Hey!, Wanna See Some Sin?

"Cry aloud, spare not, lift up your voice like a trumpet and show my people their transgressions and . . . their sins." Isa. 58:1.

22. Lies

22. 18. Will honesty work? Would full time, total honesty cause society to collapse?

A structure will collapse if the framework or foundation is weakened or destroyed. To the extent our society is based upon lies, it would be affected by a change to full time, total honesty.

So what is the extent of lying in the world?

We all spend the majority of our time trying to "get more", more goods, more services, more comforts, more pleasures, and more approval or acceptance by others (fame and power). We consider all these needs and wants as being critical enough to justify our lying as necessary, acceptable or even an admirable skill. (The "outrage" over Watergate, Contra-gate, the white Bronco, Whitewater-gate, Monica-gate, and the Enron collapse is contradicted by our increasingly tolerant "public opinion" expressing acceptance.)

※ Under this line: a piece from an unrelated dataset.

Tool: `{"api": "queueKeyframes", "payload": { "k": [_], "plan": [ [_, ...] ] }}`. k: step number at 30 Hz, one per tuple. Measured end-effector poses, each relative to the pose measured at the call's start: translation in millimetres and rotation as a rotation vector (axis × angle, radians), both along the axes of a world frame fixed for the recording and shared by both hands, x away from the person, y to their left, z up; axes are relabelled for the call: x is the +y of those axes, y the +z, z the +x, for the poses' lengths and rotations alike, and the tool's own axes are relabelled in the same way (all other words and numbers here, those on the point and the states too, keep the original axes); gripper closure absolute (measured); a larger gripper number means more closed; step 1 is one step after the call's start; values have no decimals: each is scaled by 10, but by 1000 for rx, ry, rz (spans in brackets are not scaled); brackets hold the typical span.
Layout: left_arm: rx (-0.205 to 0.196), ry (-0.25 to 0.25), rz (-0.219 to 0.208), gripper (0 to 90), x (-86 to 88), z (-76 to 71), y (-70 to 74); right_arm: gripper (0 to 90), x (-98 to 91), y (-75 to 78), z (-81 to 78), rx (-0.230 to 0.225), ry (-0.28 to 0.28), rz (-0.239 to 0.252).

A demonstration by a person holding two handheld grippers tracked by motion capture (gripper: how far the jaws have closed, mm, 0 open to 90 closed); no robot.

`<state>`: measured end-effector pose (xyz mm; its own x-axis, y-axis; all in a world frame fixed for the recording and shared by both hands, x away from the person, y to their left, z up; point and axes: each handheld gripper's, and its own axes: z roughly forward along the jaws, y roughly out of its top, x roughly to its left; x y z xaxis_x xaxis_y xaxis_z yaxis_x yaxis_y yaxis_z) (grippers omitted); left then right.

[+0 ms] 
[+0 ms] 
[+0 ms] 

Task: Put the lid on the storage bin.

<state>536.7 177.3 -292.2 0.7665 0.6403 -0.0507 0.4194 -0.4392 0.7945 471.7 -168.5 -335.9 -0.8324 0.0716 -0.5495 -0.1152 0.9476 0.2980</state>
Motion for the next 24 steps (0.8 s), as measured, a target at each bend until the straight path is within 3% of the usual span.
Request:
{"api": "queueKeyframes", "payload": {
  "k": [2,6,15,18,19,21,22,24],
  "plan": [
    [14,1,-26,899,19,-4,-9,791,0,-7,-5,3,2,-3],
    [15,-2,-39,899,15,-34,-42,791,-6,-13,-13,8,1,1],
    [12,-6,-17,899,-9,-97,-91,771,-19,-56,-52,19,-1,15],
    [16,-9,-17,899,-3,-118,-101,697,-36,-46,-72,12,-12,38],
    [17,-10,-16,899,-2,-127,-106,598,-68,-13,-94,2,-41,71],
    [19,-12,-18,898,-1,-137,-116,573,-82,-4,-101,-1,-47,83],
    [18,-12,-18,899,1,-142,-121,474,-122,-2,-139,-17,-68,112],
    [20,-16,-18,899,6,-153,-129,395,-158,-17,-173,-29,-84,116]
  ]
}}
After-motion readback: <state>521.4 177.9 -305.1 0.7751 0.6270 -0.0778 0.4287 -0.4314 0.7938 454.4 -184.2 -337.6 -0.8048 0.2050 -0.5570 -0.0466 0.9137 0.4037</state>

To "get more", we sell our labor, or buy and sell in the marketplace. Our individual "buying and selling" (with it's "required" lying) collectively forms local, regional and international "trade".

To prevent anarchy and to limit "feudalization" of society, we practice, and export, "democracy". Apart from God's laws, it appears to be the best system available to mankind, but it is still imperfect. Under this system, lawyers (to whom truth is irrelevant in relation to their client's desires and pocketbook) become the rule makers (legislators) and rule enforcers (administrators and judges) over all of our "buying and selling".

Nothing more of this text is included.